Deception or Confusion?
Who will flinch first in Trump’s phony war on Iran?
I take no issue with the proposition that ‘war is deception’. But President Donald Trump’s current war preparations against Iran smack more of confusion. His despatch of additional ground, naval and air forces to the Gulf reflects this. It betrays a lack of any strategic vision, and has singularly failed to impress or intimidate the enemy.
Take for example his recent announcement that 1,500 extra troops are being sent to the region to protect the forces already there from purported threats from Iran’s Revolutionary Guard (IRGC). What can such a small force possibly do to protect the 80,000 personnel deployed in the Middle East, including 14,000 in Afghanistan and 8,000 in Syria and Iraq? Who is Trump trying to kid? Himself, his voters, or the allies in the region he has promised to protect?
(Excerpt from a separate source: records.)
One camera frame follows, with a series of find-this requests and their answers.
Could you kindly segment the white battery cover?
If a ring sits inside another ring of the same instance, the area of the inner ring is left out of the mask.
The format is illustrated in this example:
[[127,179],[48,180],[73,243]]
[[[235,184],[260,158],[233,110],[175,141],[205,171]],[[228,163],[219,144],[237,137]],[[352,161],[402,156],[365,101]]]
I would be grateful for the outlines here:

Trump denied last week’s New York Times report that the Pentagon was planning to send 120,000 troops to the region. By going on to send a fraction of that number, is he carrying out the planned build-up in stages, or just kicking up dust?
If the Iranian threat to US forces in the region is so serious, as Acting Secretary of Defence Gen. Patrick Shanahan maintained, how can this modest number of soldiers counter it? Or is there a hidden agenda here?
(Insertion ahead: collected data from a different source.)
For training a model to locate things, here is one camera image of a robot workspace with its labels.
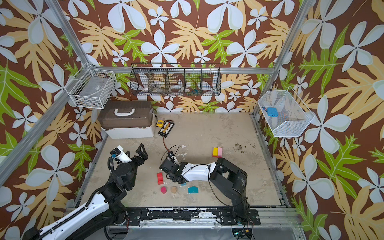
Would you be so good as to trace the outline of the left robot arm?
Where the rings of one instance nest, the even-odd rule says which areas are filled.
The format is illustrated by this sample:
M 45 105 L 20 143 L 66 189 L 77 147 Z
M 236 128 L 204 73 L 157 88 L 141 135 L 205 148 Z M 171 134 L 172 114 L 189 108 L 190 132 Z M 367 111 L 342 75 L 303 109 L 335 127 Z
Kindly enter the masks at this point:
M 108 181 L 96 189 L 88 201 L 60 220 L 37 229 L 28 229 L 24 240 L 83 240 L 99 229 L 126 221 L 127 210 L 121 203 L 128 191 L 135 186 L 138 167 L 149 158 L 143 144 L 136 155 L 121 146 L 111 152 L 108 159 Z

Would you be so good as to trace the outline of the yellow wood block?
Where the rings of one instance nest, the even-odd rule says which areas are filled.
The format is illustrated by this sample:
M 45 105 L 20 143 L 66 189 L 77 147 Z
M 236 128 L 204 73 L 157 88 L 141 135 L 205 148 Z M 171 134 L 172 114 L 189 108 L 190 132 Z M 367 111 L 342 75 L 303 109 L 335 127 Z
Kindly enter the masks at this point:
M 213 156 L 213 157 L 218 157 L 218 153 L 219 153 L 219 148 L 214 147 L 214 148 L 213 148 L 213 154 L 212 154 L 212 156 Z

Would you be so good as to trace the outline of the red arch block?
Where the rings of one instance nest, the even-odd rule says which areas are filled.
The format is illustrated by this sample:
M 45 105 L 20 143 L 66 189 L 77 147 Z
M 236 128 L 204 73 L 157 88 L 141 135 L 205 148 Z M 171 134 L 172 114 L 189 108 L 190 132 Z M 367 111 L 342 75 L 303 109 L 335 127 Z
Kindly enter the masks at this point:
M 158 185 L 163 185 L 164 184 L 163 173 L 157 173 L 157 181 L 158 181 Z

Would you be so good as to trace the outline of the pink wood block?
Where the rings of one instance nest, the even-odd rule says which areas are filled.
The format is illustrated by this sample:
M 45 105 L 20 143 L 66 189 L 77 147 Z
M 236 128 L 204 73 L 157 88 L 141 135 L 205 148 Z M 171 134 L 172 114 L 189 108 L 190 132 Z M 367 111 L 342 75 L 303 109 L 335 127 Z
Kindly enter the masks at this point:
M 221 158 L 223 155 L 223 149 L 221 147 L 218 148 L 218 157 Z

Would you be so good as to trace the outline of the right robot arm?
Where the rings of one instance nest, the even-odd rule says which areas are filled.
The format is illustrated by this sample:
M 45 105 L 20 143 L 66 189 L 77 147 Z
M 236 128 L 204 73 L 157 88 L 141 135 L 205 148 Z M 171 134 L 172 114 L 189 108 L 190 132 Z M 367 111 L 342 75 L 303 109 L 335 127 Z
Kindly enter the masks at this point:
M 228 205 L 231 215 L 238 224 L 246 224 L 250 205 L 247 202 L 247 173 L 225 158 L 218 158 L 210 164 L 178 163 L 175 158 L 166 157 L 160 163 L 162 170 L 174 183 L 184 184 L 192 181 L 207 181 L 215 186 L 225 197 L 231 200 Z
I am no expert in military matters – neither is Trump or his administration’s chief hawks John Bolton and Mike Pompeo. But one presumes that when armed forces are deployed, that is the outcome of a strategic political decision taken at the highest level. So, we may wonder, what was the nature of that decision, and how will it be implemented?
The way the US administration has been incessantly pointing the finger at the IRGC – for the attacks on four oil tankers off the UAE port of Fujairah and the firing of missiles into Baghdad’s Green Zone close to the US embassy — suggests it still might launch retaliatory raids against Iranian interests. Trump has said he will respond to any attack on his country’s interests or allies in the region.
The question is what form might this retaliation take? An overwhelming assault on Iran, or ‘surgical’ strikes against selected military targets? And how would the Iranians react in either case?
We outside observers have no answers. But we know that when the US invaded and occupied Iraq in 2003 to effect regime-change, it was targeting a lone, isolated and friendless state, which had been through two devastating wars and was subject to the most draconian sanctions ever imposed. And it led a coalition of 33 countries including powerful European states.
Things would be very different in any forthcoming war on Iran. The US would be facing a formidable and ideologically-driven foe, with offshoots in several other countries that can, once the signal is given, open the gates of hell to the US and its regional allies – above all Israel – on several fronts. And it would be fighting alone. Its only supporters would be Israel and a few lightweight Gulf states –whose lack of military competence has been demonstrated by their failure to suppress Yemen’s ill-equipped Houthis despite throwing all their sophisticated American-supplied weaponry at them for nearly five years.
Iranian leaders have been vowing never to surrender, warning they have the capacity to sink Americans warships, and reminding the US that their armed forces also have a presence in Lebanon, Yemen, Afghanistan, Palestine and elsewhere. This may be psychological warfare, but it is true, and US military commanders evidently take it seriously.
The possibility of war breaking out has not receded altogether. The US lost face in the region by failing to respond to the tanker attacks, the warning-shot fired into the Green Zone, and the Houthi drone raids on Saudi Arabia’s Gulf-to-Red Sea oil pipeline – though the Houthis insisted these were carried out solely on their own initiative and in the context of the Yemen War.
So the time-bomb continues to tick down towards the moment of detonation. It has truly turned into a battle of wills: Who will flinch first, whether on the battlefield or — in secret or the glare of publicity — around a negotiating table?